> WHAT TO PRODUCE
Your answer should consist only of the lines below from the one with "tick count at" through the one with "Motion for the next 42", copied exactly.

** Opening GIVEN DATA block **

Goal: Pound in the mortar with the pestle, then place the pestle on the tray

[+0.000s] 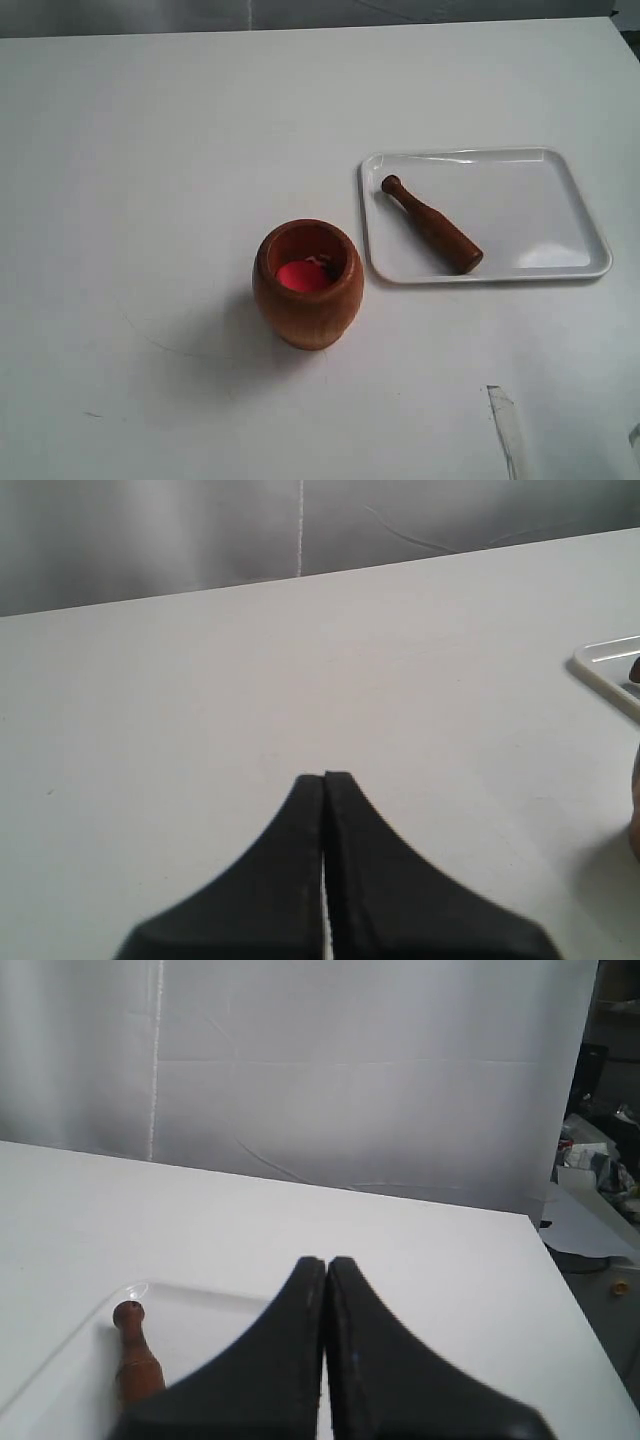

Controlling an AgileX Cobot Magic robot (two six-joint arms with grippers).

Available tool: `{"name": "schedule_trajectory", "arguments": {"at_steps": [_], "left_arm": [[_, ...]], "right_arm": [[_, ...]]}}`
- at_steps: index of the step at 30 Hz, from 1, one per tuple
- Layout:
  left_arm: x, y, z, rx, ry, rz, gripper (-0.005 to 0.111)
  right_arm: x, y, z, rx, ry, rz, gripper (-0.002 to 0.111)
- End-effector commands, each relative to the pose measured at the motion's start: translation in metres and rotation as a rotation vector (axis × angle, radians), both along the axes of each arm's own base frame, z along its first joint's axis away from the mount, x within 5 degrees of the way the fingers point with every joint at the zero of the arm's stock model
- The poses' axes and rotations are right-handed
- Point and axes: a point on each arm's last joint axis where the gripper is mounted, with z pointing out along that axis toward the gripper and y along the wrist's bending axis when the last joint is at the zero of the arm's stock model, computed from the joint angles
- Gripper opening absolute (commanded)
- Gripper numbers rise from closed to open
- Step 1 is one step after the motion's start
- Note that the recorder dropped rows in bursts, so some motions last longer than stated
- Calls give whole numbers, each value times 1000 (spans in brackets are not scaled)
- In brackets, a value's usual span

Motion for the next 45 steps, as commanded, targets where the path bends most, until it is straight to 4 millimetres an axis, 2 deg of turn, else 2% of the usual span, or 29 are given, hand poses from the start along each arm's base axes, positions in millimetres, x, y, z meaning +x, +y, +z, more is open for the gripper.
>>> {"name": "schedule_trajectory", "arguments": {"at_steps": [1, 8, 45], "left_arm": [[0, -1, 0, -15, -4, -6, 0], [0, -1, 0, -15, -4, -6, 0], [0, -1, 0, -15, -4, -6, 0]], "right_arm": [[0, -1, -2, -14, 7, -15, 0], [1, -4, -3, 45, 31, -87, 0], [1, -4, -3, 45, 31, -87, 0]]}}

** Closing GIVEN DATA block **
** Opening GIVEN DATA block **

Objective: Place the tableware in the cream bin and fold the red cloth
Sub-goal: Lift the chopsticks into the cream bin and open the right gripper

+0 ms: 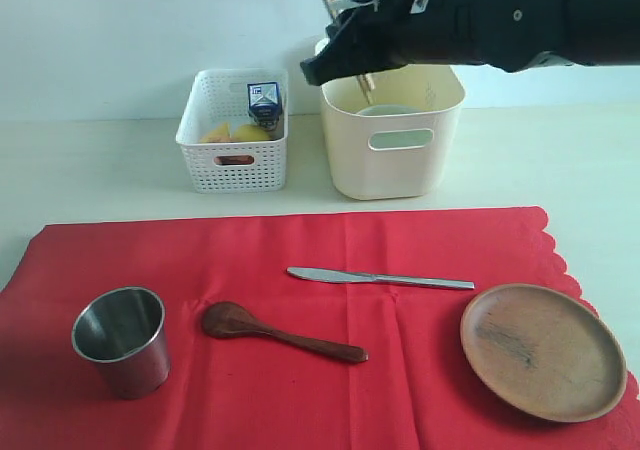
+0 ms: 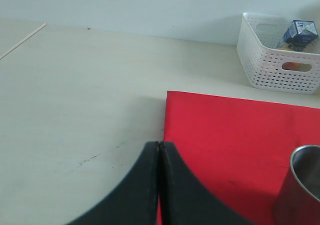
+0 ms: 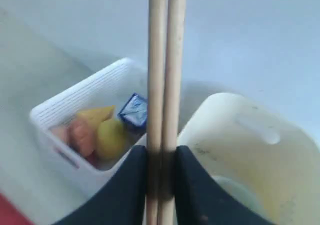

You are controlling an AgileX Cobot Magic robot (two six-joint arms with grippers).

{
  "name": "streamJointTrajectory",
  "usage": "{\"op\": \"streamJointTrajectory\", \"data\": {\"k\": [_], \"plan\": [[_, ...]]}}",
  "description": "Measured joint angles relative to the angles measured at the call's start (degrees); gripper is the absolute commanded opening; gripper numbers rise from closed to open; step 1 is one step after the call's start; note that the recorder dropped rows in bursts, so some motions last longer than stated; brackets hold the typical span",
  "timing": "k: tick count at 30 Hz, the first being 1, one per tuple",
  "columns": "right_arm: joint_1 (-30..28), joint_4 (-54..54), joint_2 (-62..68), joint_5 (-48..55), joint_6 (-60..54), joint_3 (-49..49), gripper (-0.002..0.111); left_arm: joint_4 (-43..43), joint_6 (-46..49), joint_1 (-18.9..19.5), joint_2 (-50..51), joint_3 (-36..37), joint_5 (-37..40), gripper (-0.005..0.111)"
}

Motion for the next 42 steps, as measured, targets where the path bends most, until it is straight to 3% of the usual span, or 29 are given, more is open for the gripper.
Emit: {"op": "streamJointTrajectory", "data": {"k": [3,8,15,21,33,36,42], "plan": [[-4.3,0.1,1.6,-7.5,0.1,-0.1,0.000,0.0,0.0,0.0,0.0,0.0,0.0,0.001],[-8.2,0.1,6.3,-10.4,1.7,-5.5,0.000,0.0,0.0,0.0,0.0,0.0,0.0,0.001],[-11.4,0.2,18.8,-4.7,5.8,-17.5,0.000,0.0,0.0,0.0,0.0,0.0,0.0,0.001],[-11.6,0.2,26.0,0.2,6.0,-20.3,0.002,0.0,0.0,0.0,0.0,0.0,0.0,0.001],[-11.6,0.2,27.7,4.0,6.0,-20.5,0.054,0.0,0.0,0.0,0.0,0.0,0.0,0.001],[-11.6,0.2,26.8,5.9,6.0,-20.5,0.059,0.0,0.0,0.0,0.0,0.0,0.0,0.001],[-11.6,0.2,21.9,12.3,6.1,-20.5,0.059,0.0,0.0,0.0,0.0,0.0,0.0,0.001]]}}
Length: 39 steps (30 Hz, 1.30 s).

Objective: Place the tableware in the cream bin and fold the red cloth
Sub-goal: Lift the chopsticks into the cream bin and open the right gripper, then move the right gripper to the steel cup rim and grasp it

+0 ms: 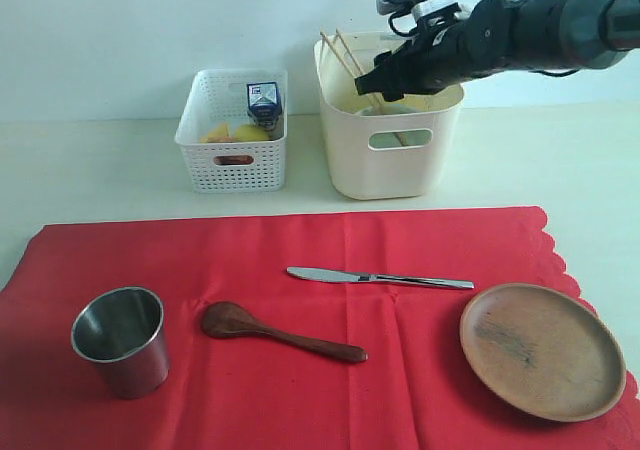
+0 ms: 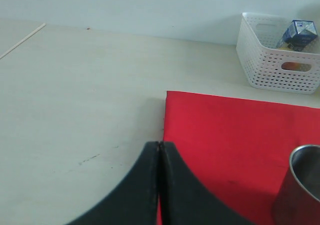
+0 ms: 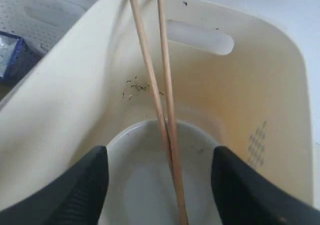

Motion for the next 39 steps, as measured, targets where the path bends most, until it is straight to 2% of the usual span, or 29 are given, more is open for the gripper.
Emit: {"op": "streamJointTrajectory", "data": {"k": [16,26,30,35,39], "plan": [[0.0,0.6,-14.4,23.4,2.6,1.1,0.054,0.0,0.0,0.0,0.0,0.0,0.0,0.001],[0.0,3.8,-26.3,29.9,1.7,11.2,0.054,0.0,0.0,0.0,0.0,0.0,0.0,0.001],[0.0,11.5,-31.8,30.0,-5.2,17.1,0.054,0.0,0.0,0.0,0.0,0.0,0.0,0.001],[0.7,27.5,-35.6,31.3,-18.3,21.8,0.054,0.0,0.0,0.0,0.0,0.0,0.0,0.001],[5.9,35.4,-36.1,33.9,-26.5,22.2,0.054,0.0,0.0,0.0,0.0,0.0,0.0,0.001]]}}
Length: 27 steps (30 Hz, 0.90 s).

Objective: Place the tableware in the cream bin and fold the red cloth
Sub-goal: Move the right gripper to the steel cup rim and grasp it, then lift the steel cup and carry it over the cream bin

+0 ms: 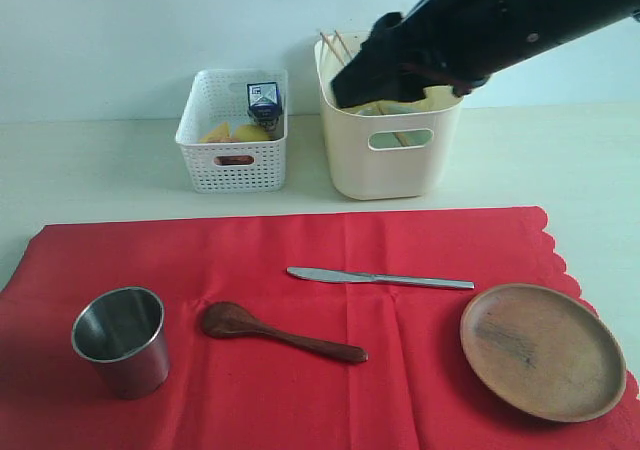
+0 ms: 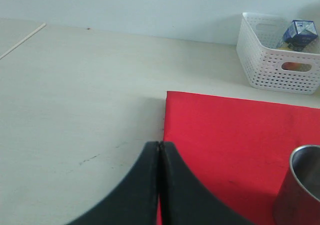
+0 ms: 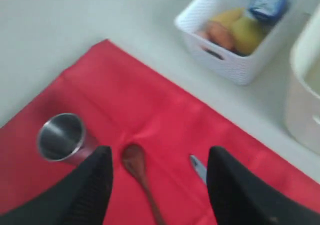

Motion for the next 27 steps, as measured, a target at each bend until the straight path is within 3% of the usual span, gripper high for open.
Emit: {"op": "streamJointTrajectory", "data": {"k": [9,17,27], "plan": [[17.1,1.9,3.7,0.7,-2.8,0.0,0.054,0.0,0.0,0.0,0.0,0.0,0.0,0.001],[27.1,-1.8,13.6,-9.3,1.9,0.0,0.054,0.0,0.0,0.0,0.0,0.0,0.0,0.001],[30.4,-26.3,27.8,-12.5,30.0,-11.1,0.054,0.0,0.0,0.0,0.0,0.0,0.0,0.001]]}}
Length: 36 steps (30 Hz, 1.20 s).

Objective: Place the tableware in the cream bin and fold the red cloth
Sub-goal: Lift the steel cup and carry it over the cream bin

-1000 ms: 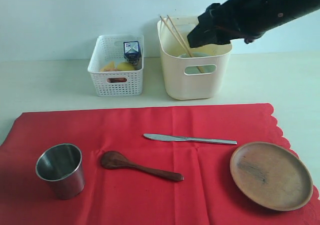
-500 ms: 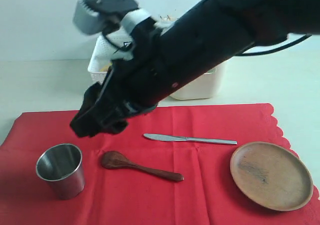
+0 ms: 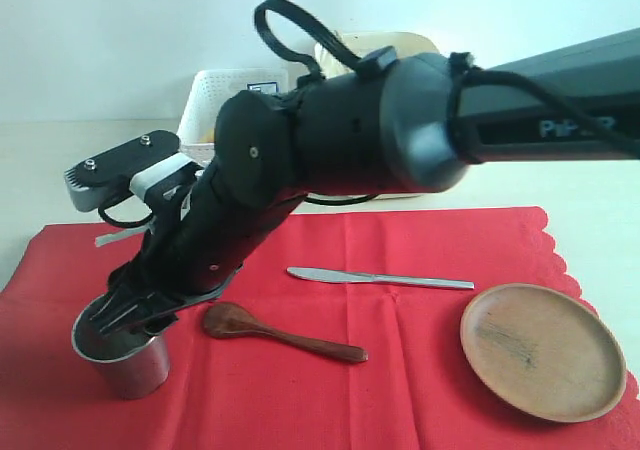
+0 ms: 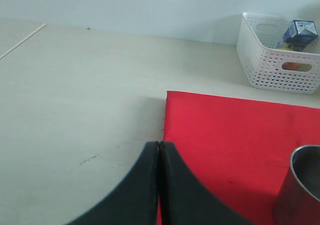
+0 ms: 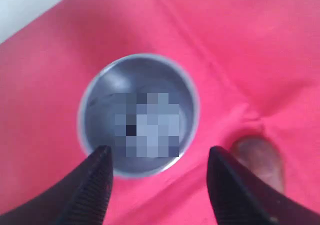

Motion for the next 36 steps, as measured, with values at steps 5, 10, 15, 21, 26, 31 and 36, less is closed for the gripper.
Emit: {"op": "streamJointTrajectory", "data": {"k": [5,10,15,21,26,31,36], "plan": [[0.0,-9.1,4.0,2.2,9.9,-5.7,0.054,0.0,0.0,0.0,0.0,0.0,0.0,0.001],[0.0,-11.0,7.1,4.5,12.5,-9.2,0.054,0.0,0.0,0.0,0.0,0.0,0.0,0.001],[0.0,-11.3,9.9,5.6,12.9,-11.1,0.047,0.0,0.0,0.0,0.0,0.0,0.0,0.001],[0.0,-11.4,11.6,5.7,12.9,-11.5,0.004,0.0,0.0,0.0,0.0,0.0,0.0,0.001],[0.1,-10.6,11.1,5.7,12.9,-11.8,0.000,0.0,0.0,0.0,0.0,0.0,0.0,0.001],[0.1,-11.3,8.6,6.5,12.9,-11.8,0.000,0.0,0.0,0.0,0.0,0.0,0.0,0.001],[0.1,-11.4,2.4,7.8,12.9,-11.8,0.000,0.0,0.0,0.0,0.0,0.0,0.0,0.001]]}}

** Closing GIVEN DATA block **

> RESPONSE TO THIS TASK
  "timing": "k: tick count at 30 Hz, the first being 1, one per tuple",
  "columns": "right_arm: joint_1 (-30..28), joint_4 (-54..54), joint_2 (-62..68), joint_5 (-48..55), joint_6 (-60..54), joint_3 (-49..49), gripper (-0.002..0.111); left_arm: joint_4 (-43..43), joint_6 (-46..49), joint_1 (-18.9..19.5), joint_2 (-50..51), joint_3 (-36..37), joint_5 (-37..40), gripper (-0.005..0.111)"
}

Motion for the next 42 steps, as measured, targets where the path bends most, until it is straight to 3% of the usual span, or 29 are given, more is open for the gripper.

This exercise requires no further output.